Abbath proves his trve worth.
When the news broke that Olve Eikemo, otherwise known as Abbath, had quit (politely put) legendary black metal pioneers Immortal, many feared it was the end of an era. However, the grim faithful can rest easy with the release of the musician's debut solo record, which proves the frontman still has the drive, the anger and the darkness stirring within.
'To War!' opens proceedings and presents listeners with what we had come to expect from Abbath's Scandinavian mainstay before the (sensitive) split. Furious, thrash-inspired black metal underpins the vocalist's grim growls that sit beneath the collective chaos. What may catch listeners off guard, however, is the increased production quality. Gone are the grainy, low-fi recordings that characterised black metal bands of old, with each song recorded in pristine clarity - a characteristic that often allowed Immortal to stand out from their contemporaries.
What Abbath pulls off over his black metal colleagues is an ability to craft songs that contain musical direction. 'Ocean of Wounds' begins with a pounding groove, courtesy of stand in drummer Kevin Foley, before settling into a rhythmic march that takes its time to develop, rising and then slowly fading away. Likewise, 'Count the Dead' doesn't descend into pointless blast beats and shrieking. Aside from a frenetic introduction, the body of the song emphasises the groove element of heavy music, allowing a steady drum beat to hold it down, before easing into a blast section that does not arrive from nothing. Equally, the guitar solo will take many black metal fans by surprise, with the unexpected show of musicianship a refreshing addition. A definite album highlight.

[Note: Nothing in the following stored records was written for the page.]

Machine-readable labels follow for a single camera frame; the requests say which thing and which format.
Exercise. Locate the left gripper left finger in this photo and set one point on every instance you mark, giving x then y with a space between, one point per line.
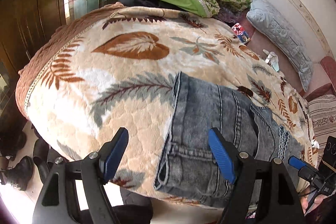
58 200

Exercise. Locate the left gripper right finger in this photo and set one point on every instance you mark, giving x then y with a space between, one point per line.
278 199

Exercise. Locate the grey denim pants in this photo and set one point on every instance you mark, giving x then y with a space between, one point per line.
209 121

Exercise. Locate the crumpled white tissue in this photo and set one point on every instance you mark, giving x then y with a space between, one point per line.
315 143

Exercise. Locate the black boot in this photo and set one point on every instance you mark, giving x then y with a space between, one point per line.
44 158

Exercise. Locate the black shoe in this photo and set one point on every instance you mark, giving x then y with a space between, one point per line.
20 175

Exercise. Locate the striped floral cushion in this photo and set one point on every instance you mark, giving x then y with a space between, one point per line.
322 112

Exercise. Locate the leaf pattern beige blanket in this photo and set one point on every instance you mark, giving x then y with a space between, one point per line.
167 77

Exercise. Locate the grey quilted pillow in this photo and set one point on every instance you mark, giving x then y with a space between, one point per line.
270 22

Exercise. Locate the small red blue box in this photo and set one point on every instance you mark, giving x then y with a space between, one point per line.
240 33

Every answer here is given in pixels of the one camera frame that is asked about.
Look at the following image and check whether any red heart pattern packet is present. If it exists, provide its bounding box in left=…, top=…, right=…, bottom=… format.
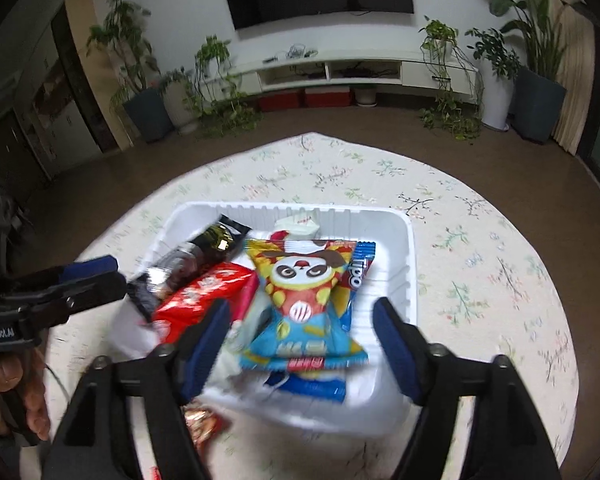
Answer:
left=182, top=402, right=230, bottom=451

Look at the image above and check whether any black cookie snack bag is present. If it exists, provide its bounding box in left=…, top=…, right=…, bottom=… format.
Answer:
left=126, top=214, right=251, bottom=323

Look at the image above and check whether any red chocolate snack bag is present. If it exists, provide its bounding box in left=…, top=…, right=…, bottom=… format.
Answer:
left=151, top=262, right=260, bottom=344

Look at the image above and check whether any blue Tipo bread packet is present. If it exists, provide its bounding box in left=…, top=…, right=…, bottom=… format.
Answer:
left=264, top=242, right=376, bottom=403

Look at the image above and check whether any panda snack bag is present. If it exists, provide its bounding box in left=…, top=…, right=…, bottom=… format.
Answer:
left=240, top=240, right=368, bottom=372

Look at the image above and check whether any white red ice-cream style packet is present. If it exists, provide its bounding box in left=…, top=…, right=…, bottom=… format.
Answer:
left=207, top=212, right=320, bottom=391

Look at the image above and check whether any person's left hand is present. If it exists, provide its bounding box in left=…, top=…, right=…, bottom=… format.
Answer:
left=0, top=349, right=50, bottom=441

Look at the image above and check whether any white plastic tray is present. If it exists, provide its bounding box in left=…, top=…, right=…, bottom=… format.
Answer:
left=110, top=200, right=420, bottom=440

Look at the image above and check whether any tall tree plant dark pot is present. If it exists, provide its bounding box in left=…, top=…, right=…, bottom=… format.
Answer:
left=86, top=0, right=173, bottom=143

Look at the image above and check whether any small plant beige pot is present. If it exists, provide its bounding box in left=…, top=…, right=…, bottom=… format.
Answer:
left=159, top=67, right=198, bottom=136

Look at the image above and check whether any trailing vine plant left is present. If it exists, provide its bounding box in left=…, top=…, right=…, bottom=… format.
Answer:
left=185, top=35, right=259, bottom=136

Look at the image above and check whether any trailing vine plant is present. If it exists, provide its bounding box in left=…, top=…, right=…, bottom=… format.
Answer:
left=419, top=16, right=483, bottom=141
left=185, top=35, right=259, bottom=136

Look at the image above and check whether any red storage box left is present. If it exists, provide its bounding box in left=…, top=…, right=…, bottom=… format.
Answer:
left=257, top=89, right=302, bottom=113

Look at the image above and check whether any red storage box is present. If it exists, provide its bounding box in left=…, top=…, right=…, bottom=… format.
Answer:
left=304, top=86, right=352, bottom=108
left=257, top=89, right=302, bottom=113

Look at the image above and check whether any white TV console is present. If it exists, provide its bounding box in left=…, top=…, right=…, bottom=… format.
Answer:
left=199, top=48, right=481, bottom=106

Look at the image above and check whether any red storage box right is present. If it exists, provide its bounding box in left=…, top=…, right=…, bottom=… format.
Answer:
left=304, top=86, right=352, bottom=108

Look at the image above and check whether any small white pot under console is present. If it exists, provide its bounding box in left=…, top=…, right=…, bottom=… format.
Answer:
left=353, top=84, right=377, bottom=107

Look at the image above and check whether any trailing vine plant right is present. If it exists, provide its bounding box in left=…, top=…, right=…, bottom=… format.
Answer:
left=419, top=16, right=483, bottom=141

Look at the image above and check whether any tall bird-of-paradise plant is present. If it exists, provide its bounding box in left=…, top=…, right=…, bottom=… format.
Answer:
left=489, top=0, right=567, bottom=144

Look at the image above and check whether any small leafy plant white pot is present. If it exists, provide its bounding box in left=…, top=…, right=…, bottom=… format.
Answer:
left=465, top=28, right=520, bottom=131

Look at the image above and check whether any white cabinet left wall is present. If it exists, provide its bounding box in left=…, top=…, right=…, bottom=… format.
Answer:
left=15, top=15, right=119, bottom=176

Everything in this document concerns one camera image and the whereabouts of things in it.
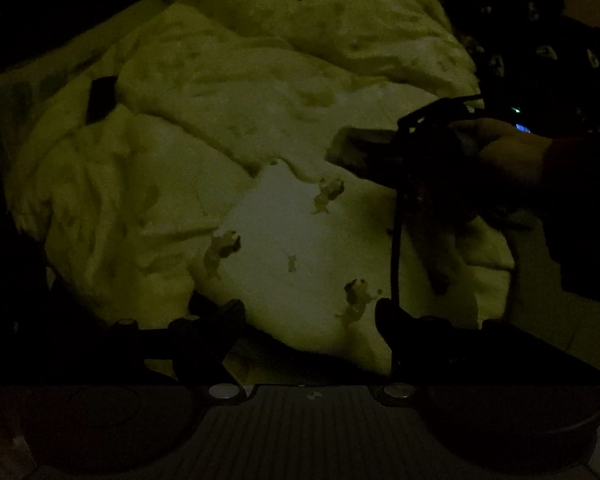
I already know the floral leaf-print bed duvet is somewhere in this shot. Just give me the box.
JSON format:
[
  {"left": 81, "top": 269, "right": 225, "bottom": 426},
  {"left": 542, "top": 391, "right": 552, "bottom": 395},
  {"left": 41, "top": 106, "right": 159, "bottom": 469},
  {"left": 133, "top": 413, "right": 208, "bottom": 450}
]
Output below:
[{"left": 7, "top": 0, "right": 479, "bottom": 327}]

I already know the small dark cloth item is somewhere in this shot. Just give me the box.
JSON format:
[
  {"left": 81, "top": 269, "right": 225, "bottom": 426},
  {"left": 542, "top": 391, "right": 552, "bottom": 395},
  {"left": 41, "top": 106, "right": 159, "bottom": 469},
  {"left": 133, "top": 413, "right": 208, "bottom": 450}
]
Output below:
[{"left": 84, "top": 75, "right": 118, "bottom": 126}]

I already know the white animal-print garment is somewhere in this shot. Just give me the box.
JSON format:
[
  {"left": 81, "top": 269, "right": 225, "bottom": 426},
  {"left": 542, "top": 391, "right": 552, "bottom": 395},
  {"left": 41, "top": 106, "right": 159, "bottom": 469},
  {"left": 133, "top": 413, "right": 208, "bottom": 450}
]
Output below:
[{"left": 189, "top": 162, "right": 515, "bottom": 374}]

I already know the person's right hand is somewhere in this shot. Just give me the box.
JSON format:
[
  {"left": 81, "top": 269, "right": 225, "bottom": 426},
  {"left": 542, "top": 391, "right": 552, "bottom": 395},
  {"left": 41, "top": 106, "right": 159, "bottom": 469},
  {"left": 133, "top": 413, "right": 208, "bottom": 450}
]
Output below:
[{"left": 474, "top": 118, "right": 553, "bottom": 180}]

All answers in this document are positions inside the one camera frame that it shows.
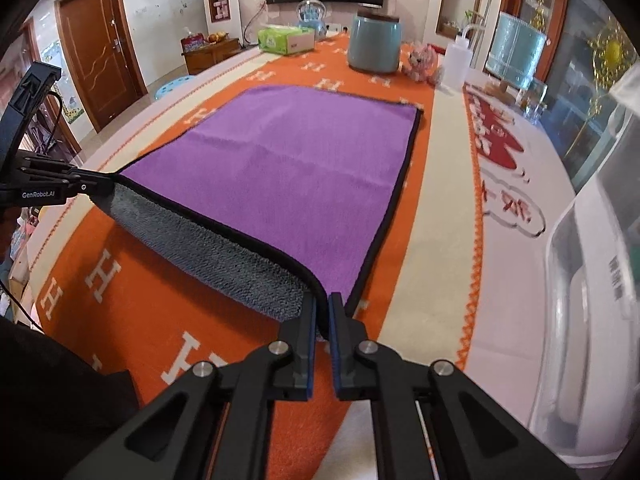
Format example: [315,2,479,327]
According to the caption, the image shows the purple grey microfiber towel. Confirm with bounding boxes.
[94,84,422,328]

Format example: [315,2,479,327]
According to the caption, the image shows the orange H-pattern blanket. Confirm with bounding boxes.
[27,30,485,480]

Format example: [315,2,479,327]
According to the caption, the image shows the brown wooden door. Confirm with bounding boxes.
[54,0,148,131]

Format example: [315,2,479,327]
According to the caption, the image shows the clear plastic storage box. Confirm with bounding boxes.
[528,66,639,472]

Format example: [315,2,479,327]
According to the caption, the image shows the blue round stool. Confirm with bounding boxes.
[154,75,193,101]

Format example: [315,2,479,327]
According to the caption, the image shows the wooden tv cabinet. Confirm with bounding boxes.
[182,38,241,76]

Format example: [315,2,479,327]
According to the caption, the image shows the red snack package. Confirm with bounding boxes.
[180,27,207,53]

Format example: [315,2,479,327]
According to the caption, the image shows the green tissue box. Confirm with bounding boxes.
[258,25,316,55]

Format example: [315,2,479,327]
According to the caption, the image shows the white printed tablecloth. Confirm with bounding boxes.
[14,34,582,480]

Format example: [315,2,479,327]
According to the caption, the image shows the snow globe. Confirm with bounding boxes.
[296,0,326,41]

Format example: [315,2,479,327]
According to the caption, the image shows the blue ceramic jar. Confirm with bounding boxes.
[347,8,402,75]

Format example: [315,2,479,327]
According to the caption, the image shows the pink plush toy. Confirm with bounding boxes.
[401,44,444,88]

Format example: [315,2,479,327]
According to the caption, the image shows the white squeeze bottle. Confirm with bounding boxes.
[442,25,473,90]

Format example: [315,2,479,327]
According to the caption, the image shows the light blue metal canister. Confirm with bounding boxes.
[485,12,547,90]

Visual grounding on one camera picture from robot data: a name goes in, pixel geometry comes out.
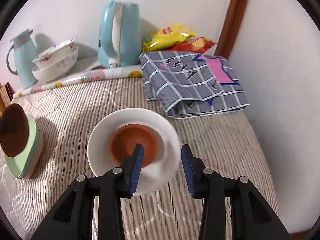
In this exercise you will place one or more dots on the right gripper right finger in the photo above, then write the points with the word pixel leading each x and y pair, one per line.
pixel 251 215

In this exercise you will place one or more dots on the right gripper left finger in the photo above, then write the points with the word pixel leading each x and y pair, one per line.
pixel 71 217

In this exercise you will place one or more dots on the green square plate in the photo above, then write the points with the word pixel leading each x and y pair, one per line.
pixel 19 164

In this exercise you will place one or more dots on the brown small bowl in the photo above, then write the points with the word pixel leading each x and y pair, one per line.
pixel 124 140
pixel 14 130

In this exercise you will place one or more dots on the white ceramic bowl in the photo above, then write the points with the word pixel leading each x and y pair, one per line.
pixel 152 176

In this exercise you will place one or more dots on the pink square plate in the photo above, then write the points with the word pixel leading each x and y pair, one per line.
pixel 35 157

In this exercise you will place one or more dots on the striped quilted table cover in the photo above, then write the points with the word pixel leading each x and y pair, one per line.
pixel 66 116

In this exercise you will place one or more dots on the patterned gift box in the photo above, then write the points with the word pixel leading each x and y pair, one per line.
pixel 6 94

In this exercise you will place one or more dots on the grey checked folded cloth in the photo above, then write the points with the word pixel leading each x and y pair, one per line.
pixel 191 84

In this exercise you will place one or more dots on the large white porcelain bowl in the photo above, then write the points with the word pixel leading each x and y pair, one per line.
pixel 56 70

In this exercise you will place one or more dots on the fruit print rolled mat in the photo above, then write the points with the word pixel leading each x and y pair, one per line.
pixel 84 77

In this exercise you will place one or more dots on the blue patterned porcelain bowl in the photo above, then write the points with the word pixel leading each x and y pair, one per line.
pixel 54 53

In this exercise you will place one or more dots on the light blue thermos jug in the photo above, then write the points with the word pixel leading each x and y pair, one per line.
pixel 24 53

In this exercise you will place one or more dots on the orange snack bag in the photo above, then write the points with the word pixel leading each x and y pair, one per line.
pixel 194 45

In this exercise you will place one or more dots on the light blue electric kettle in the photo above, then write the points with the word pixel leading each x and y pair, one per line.
pixel 120 39

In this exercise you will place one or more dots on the yellow chips bag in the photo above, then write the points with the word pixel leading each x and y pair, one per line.
pixel 167 37

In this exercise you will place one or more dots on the brown wooden door frame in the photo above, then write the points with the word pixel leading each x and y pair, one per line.
pixel 231 27

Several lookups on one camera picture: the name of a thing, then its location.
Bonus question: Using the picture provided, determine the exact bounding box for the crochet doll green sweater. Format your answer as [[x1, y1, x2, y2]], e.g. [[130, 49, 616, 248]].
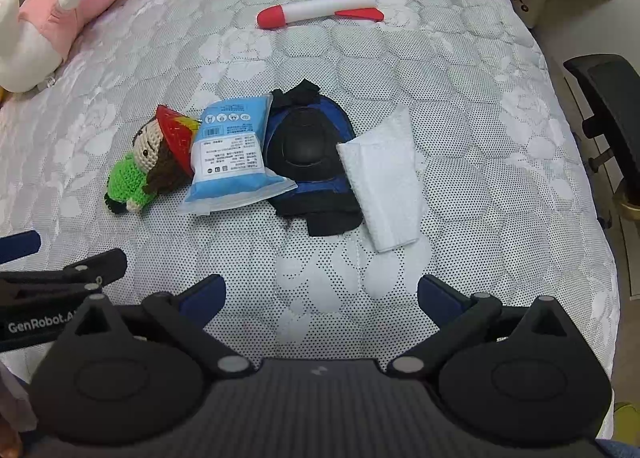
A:
[[103, 104, 202, 216]]

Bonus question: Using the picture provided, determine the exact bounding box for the blue wet wipes pack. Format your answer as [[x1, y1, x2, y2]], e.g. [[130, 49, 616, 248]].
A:
[[178, 95, 297, 215]]

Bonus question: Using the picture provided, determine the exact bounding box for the blue black knee pad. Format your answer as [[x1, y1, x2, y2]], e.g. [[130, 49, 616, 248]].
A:
[[264, 80, 362, 237]]

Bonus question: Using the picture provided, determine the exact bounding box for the white paper towel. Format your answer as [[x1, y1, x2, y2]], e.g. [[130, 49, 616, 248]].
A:
[[336, 105, 423, 253]]

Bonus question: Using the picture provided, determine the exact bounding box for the pink white plush toy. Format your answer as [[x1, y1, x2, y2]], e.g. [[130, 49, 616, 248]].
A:
[[1, 0, 116, 93]]

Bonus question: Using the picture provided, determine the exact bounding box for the black office chair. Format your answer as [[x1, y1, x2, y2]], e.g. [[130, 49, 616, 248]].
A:
[[563, 54, 639, 178]]

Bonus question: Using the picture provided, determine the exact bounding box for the red white toy rocket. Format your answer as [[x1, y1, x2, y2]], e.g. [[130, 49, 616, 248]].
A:
[[256, 0, 384, 30]]

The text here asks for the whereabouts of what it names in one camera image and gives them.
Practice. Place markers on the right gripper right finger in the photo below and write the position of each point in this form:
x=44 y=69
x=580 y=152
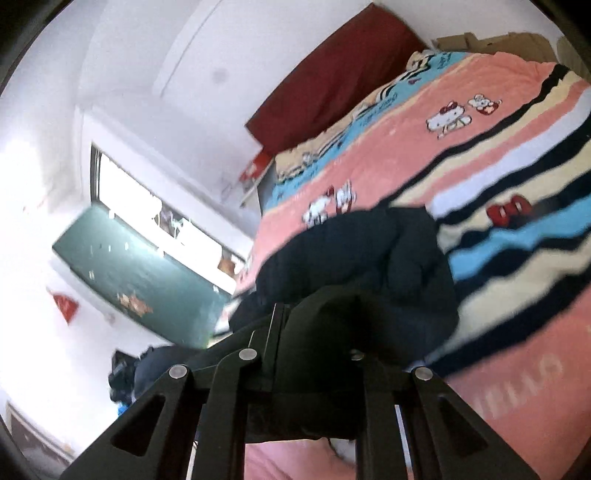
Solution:
x=415 y=426

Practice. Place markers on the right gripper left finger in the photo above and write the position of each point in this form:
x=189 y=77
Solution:
x=189 y=424

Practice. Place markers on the black hooded puffer jacket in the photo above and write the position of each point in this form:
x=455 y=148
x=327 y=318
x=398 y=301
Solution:
x=369 y=281

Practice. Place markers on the green metal door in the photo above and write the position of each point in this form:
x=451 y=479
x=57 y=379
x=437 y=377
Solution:
x=128 y=272

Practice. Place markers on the white bedside shelf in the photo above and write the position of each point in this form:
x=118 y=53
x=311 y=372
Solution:
x=259 y=189

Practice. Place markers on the red white box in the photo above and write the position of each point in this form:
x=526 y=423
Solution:
x=256 y=168

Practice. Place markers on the Hello Kitty striped blanket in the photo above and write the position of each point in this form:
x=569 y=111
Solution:
x=497 y=150

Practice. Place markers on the dark red bed headboard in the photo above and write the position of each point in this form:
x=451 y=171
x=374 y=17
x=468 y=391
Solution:
x=367 y=52

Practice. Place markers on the brown cardboard sheet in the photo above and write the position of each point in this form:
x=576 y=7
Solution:
x=528 y=46

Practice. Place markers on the olive cushion beside bed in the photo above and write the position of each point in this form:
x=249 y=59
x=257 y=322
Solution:
x=569 y=57

Throughout the album, Abbath refuses to succumb to the elitist rules of the black metal community. 'Fenrir Hunts' has enough intensity to satisfy the purists, but clocking in at four minutes with an audible song structure and another guitar solo, it’s likely to start more than one war in the comment sections. Likewise, 'Root of the Mountain' has a cold, 'Sons of Northern Darkness' atmosphere yet grooves with maturity, and transitions smoothly between each section, successfully painting a bleak canvass of the Norwegian countryside.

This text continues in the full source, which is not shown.